Here is a link to updated pictures of my theater.
Comments and questions welcome.

www.socalht.com/ray

Enjoy
RayJr


----------



## Prof. (Oct 20, 2006)

I saw your theatre build on another well known forum :bigsmile:
Very nice clean look theatre...and some very nice gear as well..:T..Well done..


----------



## RayJr (Jan 14, 2007)

Thanks :bigsmile:

RayJr


----------



## mazersteven (Apr 5, 2007)

The Coronado Theater looks great. Nice work.

That is a really nice, and expensive Preamp/Processor. What make you choose the Lexicon?

Kind of have your speaker to electronics budget out of balance.


----------



## Guest (Jan 1, 2008)

Great job on the theater, love it. What kind of lights did you run around the trim on the ceiling by the way?


----------



## RayJr (Jan 14, 2007)

mazersteven said:


> The Coronado Theater looks great. Nice work.
> 
> That is a really nice, and expensive Preamp/Processor. What make you choose the Lexicon?
> 
> Kind of have your speaker to electronics budget out of balance.

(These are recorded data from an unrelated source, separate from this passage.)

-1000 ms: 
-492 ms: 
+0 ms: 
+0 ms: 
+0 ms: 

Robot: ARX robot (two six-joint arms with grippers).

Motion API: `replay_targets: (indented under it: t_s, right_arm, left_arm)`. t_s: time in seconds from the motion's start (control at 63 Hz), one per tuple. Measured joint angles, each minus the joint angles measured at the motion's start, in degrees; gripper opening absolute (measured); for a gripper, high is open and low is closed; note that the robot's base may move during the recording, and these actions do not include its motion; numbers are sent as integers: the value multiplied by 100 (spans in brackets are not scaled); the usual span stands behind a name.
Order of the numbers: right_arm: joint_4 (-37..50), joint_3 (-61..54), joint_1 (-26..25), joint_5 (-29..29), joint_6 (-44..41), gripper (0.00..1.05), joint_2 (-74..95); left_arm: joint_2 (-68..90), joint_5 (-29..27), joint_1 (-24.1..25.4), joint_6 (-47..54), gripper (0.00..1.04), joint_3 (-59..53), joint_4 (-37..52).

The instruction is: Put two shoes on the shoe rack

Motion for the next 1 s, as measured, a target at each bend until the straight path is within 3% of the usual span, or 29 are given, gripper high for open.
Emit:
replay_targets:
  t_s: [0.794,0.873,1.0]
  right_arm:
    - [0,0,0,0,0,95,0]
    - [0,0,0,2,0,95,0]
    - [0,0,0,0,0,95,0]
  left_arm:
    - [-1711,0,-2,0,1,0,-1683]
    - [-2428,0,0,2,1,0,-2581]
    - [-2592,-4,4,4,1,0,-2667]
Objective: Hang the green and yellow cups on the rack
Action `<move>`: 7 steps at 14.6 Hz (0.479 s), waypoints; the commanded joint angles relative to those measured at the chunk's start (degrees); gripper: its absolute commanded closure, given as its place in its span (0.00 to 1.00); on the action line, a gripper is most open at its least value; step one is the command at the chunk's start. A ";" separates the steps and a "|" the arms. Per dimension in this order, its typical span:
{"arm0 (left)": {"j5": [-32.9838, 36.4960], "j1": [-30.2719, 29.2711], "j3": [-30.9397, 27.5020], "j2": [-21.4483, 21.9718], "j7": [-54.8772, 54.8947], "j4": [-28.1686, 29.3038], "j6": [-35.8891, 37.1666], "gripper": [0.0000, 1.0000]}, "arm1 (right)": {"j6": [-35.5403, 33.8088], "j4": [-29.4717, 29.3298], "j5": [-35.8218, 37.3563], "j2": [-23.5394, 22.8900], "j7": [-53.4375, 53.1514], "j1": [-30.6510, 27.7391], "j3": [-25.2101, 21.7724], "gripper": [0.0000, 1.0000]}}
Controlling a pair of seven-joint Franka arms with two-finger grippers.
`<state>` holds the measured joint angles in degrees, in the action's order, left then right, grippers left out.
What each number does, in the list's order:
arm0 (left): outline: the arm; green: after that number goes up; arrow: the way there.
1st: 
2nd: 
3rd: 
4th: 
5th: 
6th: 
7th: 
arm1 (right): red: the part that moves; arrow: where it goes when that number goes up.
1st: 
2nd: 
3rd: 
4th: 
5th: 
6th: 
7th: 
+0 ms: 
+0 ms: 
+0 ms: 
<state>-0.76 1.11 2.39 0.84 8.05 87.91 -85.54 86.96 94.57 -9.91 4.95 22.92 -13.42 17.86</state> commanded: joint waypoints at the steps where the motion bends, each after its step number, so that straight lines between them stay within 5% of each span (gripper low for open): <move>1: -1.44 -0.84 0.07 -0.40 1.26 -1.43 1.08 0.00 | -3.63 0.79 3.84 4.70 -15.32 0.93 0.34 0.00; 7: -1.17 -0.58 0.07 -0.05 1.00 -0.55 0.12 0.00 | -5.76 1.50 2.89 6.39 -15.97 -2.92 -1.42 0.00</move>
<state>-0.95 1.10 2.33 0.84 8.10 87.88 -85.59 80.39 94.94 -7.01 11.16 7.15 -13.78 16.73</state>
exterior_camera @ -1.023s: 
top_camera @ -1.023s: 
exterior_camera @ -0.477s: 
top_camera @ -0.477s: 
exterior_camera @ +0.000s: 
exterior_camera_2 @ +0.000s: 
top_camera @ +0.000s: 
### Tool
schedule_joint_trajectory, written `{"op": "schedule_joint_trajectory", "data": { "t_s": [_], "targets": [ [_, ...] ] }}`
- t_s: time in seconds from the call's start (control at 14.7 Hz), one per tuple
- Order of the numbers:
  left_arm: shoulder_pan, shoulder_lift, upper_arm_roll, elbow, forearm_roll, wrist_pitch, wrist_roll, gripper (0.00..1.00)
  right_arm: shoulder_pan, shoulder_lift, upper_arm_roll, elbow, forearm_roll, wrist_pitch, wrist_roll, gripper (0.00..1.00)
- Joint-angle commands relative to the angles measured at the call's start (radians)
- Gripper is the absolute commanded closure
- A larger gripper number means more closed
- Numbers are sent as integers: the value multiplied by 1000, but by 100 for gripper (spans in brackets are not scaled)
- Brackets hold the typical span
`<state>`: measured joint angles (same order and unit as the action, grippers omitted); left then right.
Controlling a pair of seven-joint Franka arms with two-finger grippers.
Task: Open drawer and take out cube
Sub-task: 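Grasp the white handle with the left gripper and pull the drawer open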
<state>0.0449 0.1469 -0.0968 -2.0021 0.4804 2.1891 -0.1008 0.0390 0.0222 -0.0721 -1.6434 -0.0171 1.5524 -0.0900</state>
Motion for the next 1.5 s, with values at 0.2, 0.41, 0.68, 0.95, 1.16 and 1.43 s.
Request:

Is there really a speaker to electronics budget? ..or is it best to just combine the speakers that you really like the sound of with quality electronics 

Just my .02
RayJr


----------



## MatrixDweller (Jul 24, 2007)

Very nice room. 

Did you do it all yourself or hire it out?

Hellrazer fan eh?


----------



## RayJr (Jan 14, 2007)

MatrixDweller said:


> Very nice room.
> 
> Did you do it all yourself or hire it out?
> 
> Hellrazer fan eh?


Thank you....
The room shell and electrical was built by a contractor to my print specs.
Then I installed all the audio/video wiring and gear..and calibrated everything.

RayJr


----------



## okron (Jan 9, 2008)

I like your window covering idea....what are the dimensions and did you make or purchase the boxes?

Ron


----------



## superchad (Mar 7, 2008)

Great job on your room, Lexicon is a great Pro, my friend has the 12 and my dad has the 8B, even I have the Lexicon RT-10........it all looks great and no doubt sounds great!


----------



## RayJr (Jan 14, 2007)

Thanks
I really like the Lexicon..this is my 4th version (DC-1, MC-1, MC12, MC12HD)
I personally feel that it is the best sounding 10 channel (7.3) processor out there...Love my Logic 7.

RayJr


----------